From the listing below, pull out every line where the string "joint" appears.

◆ **RECORDED DATA**:
---+---

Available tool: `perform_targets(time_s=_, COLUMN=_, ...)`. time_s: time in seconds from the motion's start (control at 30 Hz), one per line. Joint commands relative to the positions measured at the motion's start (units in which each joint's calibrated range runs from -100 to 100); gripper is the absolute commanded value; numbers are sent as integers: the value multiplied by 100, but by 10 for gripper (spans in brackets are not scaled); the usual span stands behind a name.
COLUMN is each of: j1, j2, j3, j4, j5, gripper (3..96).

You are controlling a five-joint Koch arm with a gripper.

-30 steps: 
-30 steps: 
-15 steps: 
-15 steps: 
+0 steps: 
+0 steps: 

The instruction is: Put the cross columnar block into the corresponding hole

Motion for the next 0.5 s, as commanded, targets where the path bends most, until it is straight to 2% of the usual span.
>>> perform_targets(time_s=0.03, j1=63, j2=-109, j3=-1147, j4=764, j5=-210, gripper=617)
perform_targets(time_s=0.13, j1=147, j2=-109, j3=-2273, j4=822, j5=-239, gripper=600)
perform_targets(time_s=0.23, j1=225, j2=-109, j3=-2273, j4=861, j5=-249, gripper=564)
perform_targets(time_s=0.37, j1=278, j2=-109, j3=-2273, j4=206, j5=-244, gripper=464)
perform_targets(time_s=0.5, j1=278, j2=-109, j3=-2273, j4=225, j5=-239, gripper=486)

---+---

◆ **RESPONSE TO THE TASK**:
Available tool: `perform_targets(time_s=_, COLUMN=_, ...)`. time_s: time in seconds from the motion's start (control at 30 Hz), one per line. Joint commands relative to the positions measured at the motion's start (units in which each joint's calibrated range runs from -100 to 100); gripper is the absolute commanded value; numbers are sent as integers: the value multiplied by 100, but by 10 for gripper (spans in brackets are not scaled); the usual span stands behind a name.
You are controlling a five-joint Koch arm with a gripper.

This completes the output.